Dans Mappamundi, la vie dans le vaisseau sera présentée par des images réelles. La dérive des continents, elle, est possible grâce à l’animation et l’utilisation de la Plastiline. «Ça donne un peu l’impression d’un GoogleEarth, mais plus naturel», lance même Bady Minck. Une technique qui demande un travail de fourmis, «proche de l’esclavagisme moderne» s’amusent à dire Olivier Pesch, l’animateur, et Surya Weinreter, l’assistant animation.

Didactique
et ludique à la fois

Pour chaque image, ces métiers de l’ombre du septième art doivent déplacer au millimètre un à un les différents continents fabriqués en Plastiline et posés sur une grande sphère bleu. Un processus qui demande une grande précision en ce qui concerne les mouvements même des continents – il ne faut pas que ça «saute» au derush- mais également une grande attention avec la Plastiline elle même, qui demeure un élément d’une extrême fragilité. Pour chaque seconde de film, il faut enregistrer 12 images et chaque image «peut parfois nous prendre jusqu’à 20 minutes» avoue Olivier Pesch. Résultat, une séquence d’à peine une minute et demie demande trois semaines de tournage. Si tout va bien, elle devrait être achevée à la fin de cette semaine.
Pendant l’été 2009, les prises de vue réelles seront réalisées également au Luxembourg. Images réelles et images animées seront réunies, en post-production, grâce au compositing. Entre les deux, la réalisatrice va retourner dans sa ville d’adoption, Vienne, pour donner vie à toutes ces cartes du monde et aux migrations humaines.
Elle va se faire un malin plaisir à démontrer que les cartes géographiques utilisées dans la plupart des écoles européennes et nord-américaines, les cartes Mercator, sont géographiquement fausses et montrer, en même temps, comment tous les pays, ou du moins les continents, ont créé des cartes qui les placent au centre du monde.
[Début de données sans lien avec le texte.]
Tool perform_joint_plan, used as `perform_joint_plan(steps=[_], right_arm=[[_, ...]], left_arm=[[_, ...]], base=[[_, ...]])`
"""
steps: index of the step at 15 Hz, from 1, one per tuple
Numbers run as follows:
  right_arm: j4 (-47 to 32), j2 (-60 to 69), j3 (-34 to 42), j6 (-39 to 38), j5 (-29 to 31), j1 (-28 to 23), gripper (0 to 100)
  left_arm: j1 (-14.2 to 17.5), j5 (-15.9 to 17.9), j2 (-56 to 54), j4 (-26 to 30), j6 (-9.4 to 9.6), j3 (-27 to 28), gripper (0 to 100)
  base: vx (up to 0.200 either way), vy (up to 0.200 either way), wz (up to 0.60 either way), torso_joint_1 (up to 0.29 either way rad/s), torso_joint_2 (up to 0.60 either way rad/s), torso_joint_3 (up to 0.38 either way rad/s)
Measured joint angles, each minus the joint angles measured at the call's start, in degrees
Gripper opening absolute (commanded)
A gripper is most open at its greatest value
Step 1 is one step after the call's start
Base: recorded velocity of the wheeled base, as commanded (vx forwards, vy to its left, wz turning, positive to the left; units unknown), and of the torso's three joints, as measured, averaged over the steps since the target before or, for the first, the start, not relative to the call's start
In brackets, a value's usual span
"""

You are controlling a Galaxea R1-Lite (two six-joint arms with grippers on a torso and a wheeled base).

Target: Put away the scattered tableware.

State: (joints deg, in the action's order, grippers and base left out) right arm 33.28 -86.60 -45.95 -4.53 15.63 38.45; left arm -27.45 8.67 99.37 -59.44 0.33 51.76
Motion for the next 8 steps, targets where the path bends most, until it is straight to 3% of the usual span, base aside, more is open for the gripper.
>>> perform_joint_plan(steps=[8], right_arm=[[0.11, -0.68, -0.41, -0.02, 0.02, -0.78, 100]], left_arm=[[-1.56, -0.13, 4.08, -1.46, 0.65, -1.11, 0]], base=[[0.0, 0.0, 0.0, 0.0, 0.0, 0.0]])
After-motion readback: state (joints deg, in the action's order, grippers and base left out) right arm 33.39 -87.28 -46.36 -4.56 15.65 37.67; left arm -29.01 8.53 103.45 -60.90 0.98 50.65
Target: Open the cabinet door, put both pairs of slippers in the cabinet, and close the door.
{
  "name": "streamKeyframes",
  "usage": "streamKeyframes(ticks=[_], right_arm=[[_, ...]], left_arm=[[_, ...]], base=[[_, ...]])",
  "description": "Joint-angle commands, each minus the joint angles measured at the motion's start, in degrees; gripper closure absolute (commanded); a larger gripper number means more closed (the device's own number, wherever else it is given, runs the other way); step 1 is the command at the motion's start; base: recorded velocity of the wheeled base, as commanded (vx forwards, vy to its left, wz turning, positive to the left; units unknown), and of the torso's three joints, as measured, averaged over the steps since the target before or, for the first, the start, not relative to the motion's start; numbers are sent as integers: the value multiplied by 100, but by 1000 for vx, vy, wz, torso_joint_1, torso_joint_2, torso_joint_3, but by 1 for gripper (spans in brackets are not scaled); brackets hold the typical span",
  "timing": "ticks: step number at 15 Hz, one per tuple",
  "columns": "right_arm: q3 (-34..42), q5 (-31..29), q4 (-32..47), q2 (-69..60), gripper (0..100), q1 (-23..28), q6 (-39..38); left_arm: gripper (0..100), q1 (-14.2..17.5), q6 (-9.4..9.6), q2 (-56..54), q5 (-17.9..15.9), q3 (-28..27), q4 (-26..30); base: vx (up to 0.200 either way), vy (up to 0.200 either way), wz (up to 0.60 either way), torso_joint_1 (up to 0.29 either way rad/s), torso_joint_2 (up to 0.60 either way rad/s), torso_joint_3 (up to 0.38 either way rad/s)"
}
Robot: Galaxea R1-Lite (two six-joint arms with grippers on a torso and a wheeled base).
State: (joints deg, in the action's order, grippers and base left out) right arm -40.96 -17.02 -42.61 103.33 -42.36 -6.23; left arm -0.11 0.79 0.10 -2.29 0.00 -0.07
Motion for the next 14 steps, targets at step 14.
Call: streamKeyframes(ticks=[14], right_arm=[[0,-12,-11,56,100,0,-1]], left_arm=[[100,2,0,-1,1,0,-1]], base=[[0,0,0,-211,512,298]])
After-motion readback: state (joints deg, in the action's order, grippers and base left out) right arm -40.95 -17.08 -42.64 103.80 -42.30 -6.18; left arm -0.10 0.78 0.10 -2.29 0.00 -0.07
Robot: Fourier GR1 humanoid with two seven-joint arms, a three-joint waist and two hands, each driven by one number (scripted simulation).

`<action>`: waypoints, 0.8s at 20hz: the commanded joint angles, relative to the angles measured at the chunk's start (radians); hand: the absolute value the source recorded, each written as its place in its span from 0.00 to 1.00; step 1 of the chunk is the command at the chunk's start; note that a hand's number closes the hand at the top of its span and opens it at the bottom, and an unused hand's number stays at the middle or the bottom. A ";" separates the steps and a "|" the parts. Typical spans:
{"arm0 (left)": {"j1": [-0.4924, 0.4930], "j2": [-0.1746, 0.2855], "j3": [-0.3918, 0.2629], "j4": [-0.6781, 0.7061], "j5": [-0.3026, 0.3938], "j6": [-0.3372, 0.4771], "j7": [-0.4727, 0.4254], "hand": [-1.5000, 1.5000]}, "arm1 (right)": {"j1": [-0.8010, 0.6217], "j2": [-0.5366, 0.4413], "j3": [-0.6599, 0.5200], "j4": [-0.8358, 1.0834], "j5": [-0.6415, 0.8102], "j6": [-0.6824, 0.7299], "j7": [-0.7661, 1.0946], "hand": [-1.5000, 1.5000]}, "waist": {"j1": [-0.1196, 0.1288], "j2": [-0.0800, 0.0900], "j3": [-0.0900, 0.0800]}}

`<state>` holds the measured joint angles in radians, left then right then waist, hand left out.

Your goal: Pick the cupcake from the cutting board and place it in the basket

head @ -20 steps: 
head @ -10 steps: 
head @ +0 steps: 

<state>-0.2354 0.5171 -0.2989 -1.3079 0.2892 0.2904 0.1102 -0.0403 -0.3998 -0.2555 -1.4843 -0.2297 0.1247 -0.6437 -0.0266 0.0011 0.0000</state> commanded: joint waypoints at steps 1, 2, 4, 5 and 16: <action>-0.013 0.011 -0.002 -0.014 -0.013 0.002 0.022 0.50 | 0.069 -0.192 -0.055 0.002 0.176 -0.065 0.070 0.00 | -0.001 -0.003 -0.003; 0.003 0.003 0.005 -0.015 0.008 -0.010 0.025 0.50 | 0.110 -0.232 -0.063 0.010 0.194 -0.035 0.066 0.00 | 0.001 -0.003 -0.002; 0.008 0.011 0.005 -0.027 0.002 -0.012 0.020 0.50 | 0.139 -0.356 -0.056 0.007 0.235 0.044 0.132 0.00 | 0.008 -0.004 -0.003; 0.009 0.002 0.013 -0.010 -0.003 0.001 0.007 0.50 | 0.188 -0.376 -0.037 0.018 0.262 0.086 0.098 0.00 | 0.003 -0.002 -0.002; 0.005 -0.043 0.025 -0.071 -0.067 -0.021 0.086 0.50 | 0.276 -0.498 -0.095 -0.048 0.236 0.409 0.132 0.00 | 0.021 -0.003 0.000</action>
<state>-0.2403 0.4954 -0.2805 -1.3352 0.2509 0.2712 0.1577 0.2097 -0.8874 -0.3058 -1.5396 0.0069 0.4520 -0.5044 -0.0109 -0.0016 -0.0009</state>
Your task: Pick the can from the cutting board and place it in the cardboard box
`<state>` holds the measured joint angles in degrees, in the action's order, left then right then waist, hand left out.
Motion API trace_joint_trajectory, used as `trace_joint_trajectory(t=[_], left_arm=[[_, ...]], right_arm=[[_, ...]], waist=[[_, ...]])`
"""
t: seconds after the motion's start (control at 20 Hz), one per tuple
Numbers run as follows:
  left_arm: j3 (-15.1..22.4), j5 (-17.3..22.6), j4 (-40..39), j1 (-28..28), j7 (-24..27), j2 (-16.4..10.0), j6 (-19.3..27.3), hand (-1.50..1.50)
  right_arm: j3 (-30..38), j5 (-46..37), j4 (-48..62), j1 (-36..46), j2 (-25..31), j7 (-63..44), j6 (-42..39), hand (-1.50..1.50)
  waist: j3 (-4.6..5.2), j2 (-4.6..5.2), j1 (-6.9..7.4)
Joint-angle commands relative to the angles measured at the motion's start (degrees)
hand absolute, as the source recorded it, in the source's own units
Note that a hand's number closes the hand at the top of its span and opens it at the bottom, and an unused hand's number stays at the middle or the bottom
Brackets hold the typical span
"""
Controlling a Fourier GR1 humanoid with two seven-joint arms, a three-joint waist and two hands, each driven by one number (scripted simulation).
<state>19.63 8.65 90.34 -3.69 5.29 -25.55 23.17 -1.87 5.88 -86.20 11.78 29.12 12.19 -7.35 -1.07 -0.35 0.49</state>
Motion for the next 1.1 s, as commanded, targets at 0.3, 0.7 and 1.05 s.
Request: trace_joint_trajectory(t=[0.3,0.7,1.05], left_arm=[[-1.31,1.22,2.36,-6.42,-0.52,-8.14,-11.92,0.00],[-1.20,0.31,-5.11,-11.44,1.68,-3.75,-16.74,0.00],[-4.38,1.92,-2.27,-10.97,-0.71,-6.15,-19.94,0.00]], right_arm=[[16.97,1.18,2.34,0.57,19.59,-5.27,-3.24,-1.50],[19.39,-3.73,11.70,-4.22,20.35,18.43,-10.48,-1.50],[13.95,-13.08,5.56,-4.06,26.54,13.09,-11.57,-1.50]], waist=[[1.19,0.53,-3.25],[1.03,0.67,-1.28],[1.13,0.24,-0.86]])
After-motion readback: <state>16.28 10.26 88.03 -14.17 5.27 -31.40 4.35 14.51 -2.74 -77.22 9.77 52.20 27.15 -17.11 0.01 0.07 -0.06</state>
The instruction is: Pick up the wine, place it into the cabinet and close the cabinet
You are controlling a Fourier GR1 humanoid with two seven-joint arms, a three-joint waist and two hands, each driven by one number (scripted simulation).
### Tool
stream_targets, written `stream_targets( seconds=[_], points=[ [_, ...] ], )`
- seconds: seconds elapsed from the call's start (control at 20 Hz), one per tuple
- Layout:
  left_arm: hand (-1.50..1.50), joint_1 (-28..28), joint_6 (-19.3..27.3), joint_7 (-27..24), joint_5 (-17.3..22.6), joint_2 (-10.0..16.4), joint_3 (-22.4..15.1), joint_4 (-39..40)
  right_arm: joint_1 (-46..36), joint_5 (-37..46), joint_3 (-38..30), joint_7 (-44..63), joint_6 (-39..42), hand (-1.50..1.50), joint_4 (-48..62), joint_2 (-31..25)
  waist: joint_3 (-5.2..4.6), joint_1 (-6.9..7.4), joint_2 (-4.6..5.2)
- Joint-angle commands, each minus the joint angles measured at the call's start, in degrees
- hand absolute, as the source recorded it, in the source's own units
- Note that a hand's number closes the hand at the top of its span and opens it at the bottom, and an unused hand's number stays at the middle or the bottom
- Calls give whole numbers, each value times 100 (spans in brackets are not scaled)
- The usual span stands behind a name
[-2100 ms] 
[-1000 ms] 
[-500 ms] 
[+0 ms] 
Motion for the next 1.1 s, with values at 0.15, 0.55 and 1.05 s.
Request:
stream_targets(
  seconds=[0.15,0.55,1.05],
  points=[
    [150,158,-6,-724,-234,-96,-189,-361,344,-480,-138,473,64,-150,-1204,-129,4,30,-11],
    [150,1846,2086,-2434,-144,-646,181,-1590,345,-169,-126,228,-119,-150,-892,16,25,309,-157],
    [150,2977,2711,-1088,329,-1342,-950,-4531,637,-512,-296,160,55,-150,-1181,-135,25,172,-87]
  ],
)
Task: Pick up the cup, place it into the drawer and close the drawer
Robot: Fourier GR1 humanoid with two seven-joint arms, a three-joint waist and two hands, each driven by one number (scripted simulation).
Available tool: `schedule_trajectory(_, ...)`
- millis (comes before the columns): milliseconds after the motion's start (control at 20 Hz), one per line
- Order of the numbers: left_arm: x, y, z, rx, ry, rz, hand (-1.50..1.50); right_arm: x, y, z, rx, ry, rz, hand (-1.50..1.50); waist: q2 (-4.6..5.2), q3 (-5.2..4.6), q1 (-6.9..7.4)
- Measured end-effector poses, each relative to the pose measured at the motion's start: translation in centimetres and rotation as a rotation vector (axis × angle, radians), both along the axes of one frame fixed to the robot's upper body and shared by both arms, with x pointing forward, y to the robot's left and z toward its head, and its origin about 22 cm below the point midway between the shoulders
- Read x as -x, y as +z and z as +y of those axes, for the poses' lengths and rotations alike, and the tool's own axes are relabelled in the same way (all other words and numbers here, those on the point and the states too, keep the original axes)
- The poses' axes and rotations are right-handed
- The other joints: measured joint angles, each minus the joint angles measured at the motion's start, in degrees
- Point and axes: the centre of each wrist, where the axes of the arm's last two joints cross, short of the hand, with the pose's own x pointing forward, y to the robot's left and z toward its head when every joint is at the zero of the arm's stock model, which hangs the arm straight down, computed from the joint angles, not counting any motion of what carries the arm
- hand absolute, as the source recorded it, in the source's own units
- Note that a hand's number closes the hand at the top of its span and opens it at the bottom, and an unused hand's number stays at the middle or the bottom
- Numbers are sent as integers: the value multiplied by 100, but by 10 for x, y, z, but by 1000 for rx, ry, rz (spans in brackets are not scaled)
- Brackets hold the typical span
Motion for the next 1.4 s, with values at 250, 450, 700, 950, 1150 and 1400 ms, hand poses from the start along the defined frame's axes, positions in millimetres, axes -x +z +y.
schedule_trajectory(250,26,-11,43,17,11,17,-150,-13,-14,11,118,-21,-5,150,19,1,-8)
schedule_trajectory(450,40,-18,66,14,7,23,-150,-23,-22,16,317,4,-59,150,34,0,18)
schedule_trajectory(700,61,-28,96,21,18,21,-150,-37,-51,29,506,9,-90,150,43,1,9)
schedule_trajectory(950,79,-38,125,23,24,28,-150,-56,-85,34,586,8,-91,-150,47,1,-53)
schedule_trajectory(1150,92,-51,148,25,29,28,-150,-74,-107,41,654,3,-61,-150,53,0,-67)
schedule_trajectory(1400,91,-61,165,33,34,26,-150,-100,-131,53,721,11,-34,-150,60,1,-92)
Mappamundi se révèle ainsi être un film profondément didactique. «Comme toujours avec mes films, reprend Bady Minck, mais ça ne va pas se remarquer parce que ça va être en même temps très ludique.» Cela dit, le Film Found Luxembourg (à hauteur de 50%), les ministères autrichiens de la Culture et des Sciences et la ville de Vienne ont repéré très tôt les possibilités du projet et ont pris en charge financièrement sa préparation et de sa réalisation.
Le public, lui, ne devrait pouvoir découvrir ce Mappamundi qu’en 2010, car tels sont les détails dans le monde magique du 7e art.